▸ Instructions for the task
Of the entries that follow, how many lines hold the word "white"? Reply with the number only.

******************************

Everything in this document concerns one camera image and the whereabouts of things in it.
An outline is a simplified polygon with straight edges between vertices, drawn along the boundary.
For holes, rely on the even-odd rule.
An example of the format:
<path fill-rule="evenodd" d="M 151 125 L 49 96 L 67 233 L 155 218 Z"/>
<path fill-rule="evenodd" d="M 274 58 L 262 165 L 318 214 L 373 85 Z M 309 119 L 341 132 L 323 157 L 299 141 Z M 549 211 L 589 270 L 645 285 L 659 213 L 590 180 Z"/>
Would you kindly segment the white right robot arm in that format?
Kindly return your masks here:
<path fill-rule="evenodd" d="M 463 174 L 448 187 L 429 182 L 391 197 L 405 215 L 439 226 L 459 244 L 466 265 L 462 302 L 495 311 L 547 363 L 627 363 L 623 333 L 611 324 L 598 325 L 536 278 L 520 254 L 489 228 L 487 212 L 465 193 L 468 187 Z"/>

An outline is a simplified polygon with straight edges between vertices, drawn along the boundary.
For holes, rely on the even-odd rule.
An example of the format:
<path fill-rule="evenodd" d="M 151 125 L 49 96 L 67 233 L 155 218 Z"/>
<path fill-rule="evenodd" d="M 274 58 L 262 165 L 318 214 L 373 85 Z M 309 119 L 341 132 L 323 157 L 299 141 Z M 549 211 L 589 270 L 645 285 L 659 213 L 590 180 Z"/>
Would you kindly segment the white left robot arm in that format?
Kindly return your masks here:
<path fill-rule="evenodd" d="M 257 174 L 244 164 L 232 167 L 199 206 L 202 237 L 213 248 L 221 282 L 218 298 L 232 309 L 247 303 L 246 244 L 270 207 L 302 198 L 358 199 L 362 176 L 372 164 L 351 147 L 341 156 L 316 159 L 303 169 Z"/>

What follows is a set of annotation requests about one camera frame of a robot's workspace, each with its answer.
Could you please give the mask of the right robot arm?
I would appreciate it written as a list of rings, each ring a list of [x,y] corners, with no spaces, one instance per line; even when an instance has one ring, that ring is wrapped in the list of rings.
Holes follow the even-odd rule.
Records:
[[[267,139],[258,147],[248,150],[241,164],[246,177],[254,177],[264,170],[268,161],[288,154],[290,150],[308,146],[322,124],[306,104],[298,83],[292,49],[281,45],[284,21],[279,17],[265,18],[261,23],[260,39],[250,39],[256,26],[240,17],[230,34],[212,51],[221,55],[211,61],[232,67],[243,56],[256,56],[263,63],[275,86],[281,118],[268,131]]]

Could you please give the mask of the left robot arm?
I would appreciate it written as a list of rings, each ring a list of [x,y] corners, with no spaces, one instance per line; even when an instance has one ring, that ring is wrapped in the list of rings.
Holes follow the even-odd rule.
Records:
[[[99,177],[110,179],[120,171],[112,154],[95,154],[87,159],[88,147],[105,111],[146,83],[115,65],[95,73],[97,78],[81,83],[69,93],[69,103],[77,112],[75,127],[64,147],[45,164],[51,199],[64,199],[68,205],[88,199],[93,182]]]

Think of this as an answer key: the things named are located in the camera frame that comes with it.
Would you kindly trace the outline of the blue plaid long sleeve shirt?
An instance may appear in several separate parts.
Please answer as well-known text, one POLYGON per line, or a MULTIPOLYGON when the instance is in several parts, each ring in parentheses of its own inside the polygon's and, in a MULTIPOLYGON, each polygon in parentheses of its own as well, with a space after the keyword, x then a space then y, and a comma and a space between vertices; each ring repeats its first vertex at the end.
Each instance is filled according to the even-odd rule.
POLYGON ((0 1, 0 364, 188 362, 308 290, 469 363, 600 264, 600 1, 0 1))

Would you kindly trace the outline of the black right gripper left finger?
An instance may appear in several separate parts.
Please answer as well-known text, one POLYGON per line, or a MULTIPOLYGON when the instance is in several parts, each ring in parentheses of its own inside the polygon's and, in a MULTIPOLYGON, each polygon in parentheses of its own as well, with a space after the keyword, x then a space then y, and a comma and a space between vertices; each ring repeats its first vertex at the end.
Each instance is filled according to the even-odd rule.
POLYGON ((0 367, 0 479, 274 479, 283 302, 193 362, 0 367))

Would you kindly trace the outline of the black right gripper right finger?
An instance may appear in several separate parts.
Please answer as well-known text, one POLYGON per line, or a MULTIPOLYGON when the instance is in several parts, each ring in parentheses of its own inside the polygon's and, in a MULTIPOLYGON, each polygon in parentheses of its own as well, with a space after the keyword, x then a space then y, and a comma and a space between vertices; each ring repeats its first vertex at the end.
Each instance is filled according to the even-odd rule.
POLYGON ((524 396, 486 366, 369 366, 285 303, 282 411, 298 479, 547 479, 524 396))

******************************

▸ Answer space
2